Information provided -

Start of Block

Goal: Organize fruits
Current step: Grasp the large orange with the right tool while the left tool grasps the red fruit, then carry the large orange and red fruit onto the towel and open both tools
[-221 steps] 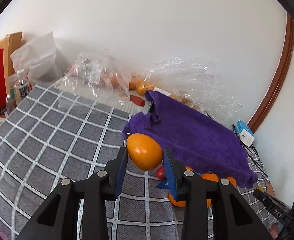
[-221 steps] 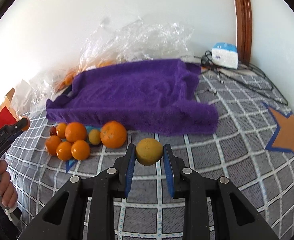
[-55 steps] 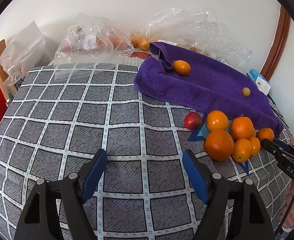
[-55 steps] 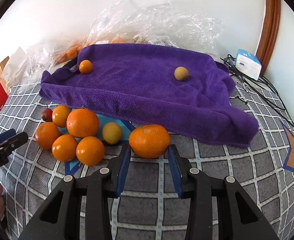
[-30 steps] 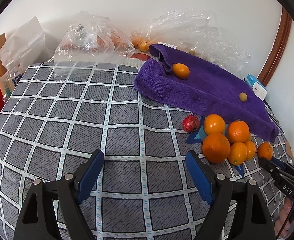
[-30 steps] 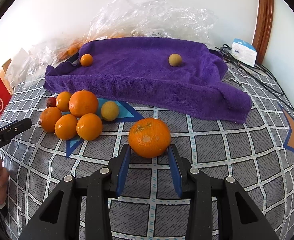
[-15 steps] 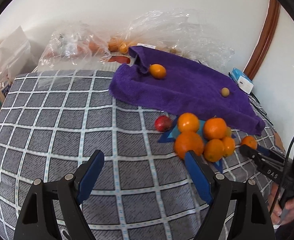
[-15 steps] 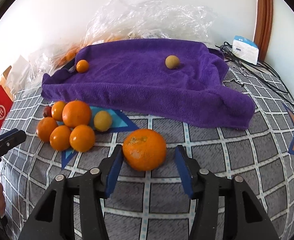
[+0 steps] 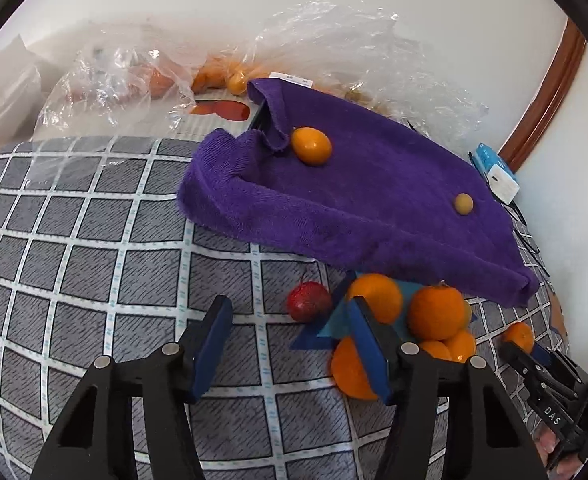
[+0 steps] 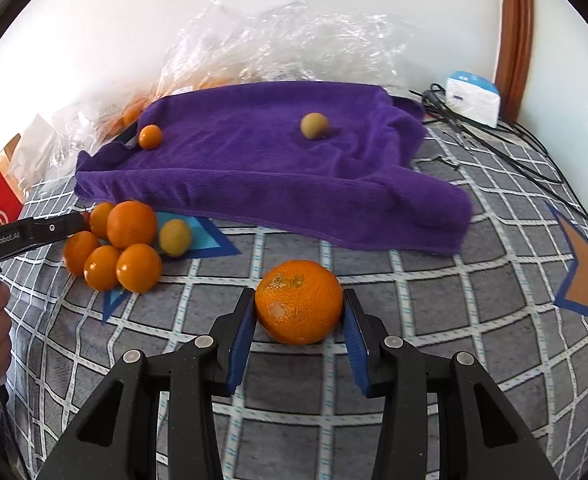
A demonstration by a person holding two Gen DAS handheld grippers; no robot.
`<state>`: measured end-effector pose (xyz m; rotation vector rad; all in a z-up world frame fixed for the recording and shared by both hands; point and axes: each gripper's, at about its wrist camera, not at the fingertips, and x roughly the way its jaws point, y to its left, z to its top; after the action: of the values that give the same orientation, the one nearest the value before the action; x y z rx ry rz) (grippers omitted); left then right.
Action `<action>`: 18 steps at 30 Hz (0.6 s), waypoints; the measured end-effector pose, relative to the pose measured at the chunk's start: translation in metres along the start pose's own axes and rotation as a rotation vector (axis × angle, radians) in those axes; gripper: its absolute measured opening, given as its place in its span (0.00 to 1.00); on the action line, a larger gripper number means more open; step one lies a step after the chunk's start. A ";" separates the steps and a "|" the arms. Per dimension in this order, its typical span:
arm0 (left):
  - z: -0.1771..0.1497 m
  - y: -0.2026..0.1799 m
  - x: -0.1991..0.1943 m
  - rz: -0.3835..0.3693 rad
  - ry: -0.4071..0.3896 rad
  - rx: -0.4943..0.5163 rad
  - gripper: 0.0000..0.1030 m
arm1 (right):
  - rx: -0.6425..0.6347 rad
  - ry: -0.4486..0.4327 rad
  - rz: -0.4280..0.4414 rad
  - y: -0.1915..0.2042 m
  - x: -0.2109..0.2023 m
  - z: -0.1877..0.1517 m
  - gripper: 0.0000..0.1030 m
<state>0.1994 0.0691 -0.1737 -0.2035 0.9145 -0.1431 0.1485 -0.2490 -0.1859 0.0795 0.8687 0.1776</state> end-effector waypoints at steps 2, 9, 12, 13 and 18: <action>0.002 -0.003 0.005 0.019 0.011 0.009 0.49 | 0.009 0.003 -0.004 -0.003 -0.001 0.000 0.41; 0.004 -0.013 0.012 0.083 0.005 0.041 0.24 | 0.017 0.009 -0.020 -0.004 -0.001 0.000 0.41; 0.006 -0.013 0.013 0.070 0.010 0.028 0.22 | 0.023 0.013 -0.023 -0.003 -0.003 0.002 0.41; 0.006 -0.011 0.012 0.062 0.011 0.017 0.22 | 0.023 0.013 -0.026 -0.002 -0.004 0.003 0.41; 0.007 0.003 0.006 0.041 0.013 -0.038 0.22 | 0.022 -0.001 -0.049 0.002 -0.013 0.007 0.41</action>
<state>0.2083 0.0717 -0.1746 -0.2190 0.9337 -0.0895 0.1456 -0.2497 -0.1715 0.0791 0.8711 0.1217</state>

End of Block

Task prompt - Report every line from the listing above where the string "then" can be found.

Task answer -
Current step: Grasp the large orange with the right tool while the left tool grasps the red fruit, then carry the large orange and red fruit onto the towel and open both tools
`<state>`: measured end-effector pose (xyz m; rotation vector rad; all in a z-up world frame fixed for the recording and shared by both hands; point and axes: each gripper's, at about its wrist camera, not at the fingertips, and x roughly the way its jaws point, y to its left, z to its top; after the action: of the values that give the same orientation, the one nearest the value before the action; x y z rx ry rz) (grippers omitted); left then right.

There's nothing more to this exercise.